Exhibit showcases growth, creativity of senior class
Thursday, February 27, 1997
ART:
'Impudent' allows students to go beyond genre and theme limitsBy Ismael Osuna
Daily Bruin Contributor
Where else but UCLA's third annual Senior Art Exhibit can a person go see a piece titled "Smushfat Motherfucker  Babaa Do Saale Ko" and intentionally poor photography on display as art?
Titled "Impudent," this year's Senior Art Exhibit exemplifies the caliber of work that UCLA art students are able to produce when given the chance. For many senior art students, the exhibit is a chance to show the ability and knowledge they have gained as artists while at UCLA.
Beginning Friday at the Wight Art Gallery and running until March 22, the exhibit is a center of innovative talent.
Each student of senior standing in the art department is allowed to enter one piece of original art to the exhibit. What is unique about the show is that the piece can be of their own choosing. Also, none of the exhibits have been created to fit a specific theme or genre and so exemplify art in its purest and most inspired form.
"This is an opportunity to show the community what we're all about," says Jeremiah Day, a senior art student whose contribution to the exhibit is a collection of poorly shot photographs. "These works are about processes as opposed to object making. They've come out of inquiry instead of just making a pretty picture. It shows what we've learned, how we've grown."
Started in a small space on the second level of the Wight Art Gallery, the Senior Art Exhibit has gained the recognition and respect of the art department in the past two years. This year it will be officially recognized by the department and has been given a budget to subsidize the exhibit.
"This is the first year that we have been officialized," Day says. He adds that he hopes the exhibit will become a legacy. "Last year we weren't sure it was going to happen, but this year we were sure, and we know it will happen next year too."
The student-run exhibit was begun two years ago by senior art students who felt dissatisfied with the way art pieces were chosen for exhibition in the Undergraduate Art Exhibit. The students felt that the juried form of choosing the pieces encroached upon their ability to express themselves fully as artists, and they decided to create their own exhibit where they could show their personal artistic expression.
"A hallmark of UCLA curriculum in the art department is that there is no genre to our artistic endeavors. We wanted to build upon this point," says Neha Choksi, a senior art student.
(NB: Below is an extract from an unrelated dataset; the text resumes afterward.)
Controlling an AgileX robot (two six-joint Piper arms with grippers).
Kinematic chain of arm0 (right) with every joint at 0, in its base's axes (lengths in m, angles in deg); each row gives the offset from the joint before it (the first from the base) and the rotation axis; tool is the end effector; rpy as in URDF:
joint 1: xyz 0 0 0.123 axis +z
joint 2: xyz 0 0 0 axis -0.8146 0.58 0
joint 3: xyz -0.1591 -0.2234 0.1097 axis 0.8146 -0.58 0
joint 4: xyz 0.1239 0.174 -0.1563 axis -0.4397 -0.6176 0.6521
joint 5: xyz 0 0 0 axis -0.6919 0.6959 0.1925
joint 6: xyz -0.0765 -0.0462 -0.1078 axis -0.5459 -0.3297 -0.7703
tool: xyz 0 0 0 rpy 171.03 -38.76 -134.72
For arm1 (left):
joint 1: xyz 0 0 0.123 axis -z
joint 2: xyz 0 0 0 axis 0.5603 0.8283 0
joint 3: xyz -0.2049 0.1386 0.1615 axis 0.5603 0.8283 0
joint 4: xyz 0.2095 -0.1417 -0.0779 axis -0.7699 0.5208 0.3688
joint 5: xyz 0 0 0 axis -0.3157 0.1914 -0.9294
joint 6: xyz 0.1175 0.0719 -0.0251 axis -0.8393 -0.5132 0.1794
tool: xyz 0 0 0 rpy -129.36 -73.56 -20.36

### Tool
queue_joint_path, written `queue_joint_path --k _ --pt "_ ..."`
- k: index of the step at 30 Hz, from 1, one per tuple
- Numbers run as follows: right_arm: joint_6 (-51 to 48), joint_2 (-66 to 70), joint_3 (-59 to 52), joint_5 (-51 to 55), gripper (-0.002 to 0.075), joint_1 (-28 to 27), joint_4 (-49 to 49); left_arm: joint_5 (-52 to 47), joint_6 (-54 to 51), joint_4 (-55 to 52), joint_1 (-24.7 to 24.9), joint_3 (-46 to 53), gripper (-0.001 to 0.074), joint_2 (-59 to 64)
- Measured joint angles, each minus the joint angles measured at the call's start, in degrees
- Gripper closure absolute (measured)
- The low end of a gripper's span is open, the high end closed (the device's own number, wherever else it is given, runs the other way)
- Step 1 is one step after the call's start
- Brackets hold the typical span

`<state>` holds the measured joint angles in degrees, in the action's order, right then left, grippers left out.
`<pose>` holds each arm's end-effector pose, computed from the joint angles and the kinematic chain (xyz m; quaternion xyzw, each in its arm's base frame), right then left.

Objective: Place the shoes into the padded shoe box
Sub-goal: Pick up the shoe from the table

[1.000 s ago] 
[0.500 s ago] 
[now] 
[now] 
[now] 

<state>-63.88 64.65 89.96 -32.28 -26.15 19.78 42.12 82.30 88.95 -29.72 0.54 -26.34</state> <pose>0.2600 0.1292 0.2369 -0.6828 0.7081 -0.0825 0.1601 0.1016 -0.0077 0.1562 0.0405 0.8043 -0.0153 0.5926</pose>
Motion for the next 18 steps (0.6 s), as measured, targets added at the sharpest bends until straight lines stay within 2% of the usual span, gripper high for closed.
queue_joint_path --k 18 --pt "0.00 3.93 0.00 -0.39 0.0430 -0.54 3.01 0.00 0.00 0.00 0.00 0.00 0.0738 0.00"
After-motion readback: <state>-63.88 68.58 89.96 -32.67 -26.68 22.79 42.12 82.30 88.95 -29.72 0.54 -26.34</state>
Even though the Senior Art Exhibit follows the presentation of the Undergraduate Art Exhibit, Lynne Chan, a senior art student and one of the students heading the committee in charge of the exhibit, denies the possibility that the two exhibits can be seen as a rivalry between different generations of artists within the same school.
"This exhibit should be taken more as a comparison between the work being created by undergraduates and graduating seniors in order to generate discussion," Chan says. "Seniors aren't required to have a thesis work as an end project to their undergraduate education, so this is our way of showing where we've come from."
In this way, the Senior Art Exhibit also presents a challenge to senior students exhibiting work.
"This is a great chance for us all, but at the same time it's a great chance for us to fall flat on our face," says Day. "Without a curator to guide us we're left to answer to ourselves."
Neha Choksi is also a member of the committee in charge of the exhibit, and feels that the Senior Art Exhibit is in any case a good learning experience.
"Many students will never get a chance to exhibit their work. With this exhibit we're giving them that chance. To me this exhibit is a comparative re-assessment of where I stand as an artist," says Choksi. "This should be a learning and growing experience for all who participate."
ART: The Senior Art Exhibit wil be at the Wight Art Gallery through March 22. There will be music and food at the opening Friday from 5-7 p.m.
SHAWN LAKSMI/Daily Bruin
Deanna Navakuku, a senior art student, prepares her piece "Plato" for display at the Wight Gallery. The exhibit opens Friday at 5 p.m.